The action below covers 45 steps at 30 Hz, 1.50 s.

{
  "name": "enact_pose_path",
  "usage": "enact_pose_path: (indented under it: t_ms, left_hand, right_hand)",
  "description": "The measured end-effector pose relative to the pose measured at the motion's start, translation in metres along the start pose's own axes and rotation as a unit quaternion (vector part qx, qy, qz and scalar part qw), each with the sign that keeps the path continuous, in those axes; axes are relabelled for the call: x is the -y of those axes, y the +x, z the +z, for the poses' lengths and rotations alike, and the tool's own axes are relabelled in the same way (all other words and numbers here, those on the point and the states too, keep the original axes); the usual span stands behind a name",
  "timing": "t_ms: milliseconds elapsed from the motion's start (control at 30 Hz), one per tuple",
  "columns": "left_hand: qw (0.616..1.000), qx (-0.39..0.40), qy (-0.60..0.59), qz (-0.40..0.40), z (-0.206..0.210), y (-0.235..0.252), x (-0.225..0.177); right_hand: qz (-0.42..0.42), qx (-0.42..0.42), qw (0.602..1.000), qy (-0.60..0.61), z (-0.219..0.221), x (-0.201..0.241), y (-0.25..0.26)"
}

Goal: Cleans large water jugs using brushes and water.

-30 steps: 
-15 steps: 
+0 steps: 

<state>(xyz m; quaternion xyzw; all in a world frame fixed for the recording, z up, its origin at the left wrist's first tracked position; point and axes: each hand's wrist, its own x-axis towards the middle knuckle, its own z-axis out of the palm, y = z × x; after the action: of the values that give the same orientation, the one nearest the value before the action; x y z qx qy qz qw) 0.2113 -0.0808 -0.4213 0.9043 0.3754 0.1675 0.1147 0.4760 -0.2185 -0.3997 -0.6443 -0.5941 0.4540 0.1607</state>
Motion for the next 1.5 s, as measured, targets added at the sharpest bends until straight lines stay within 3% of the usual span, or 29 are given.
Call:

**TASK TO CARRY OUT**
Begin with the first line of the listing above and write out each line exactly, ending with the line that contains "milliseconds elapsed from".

**ANSWER TO THIS TASK**
The action below covers 45 steps at 30 Hz, 1.50 s.

{
  "name": "enact_pose_path",
  "usage": "enact_pose_path: (indented under it: t_ms, left_hand, right_hand)",
  "description": "The measured end-effector pose relative to the pose measured at the motion's start, translation in metres along the start pose's own axes and rotation as a unit quaternion (vector part qx, qy, qz and scalar part qw), each with the sign that keeps the path continuous, in those axes; axes are relabelled for the call: x is the -y of those axes, y the +x, z the +z, for the poses' lengths and rotations alike, and the tool's own axes are relabelled in the same way (all other words and numbers here, those on the point and the states too, keep the original axes); the usual span stands behind a name",
  "timing": "t_ms: milliseconds elapsed from the motion's start (control at 30 Hz), one per tuple",

Thus the exercise is complete.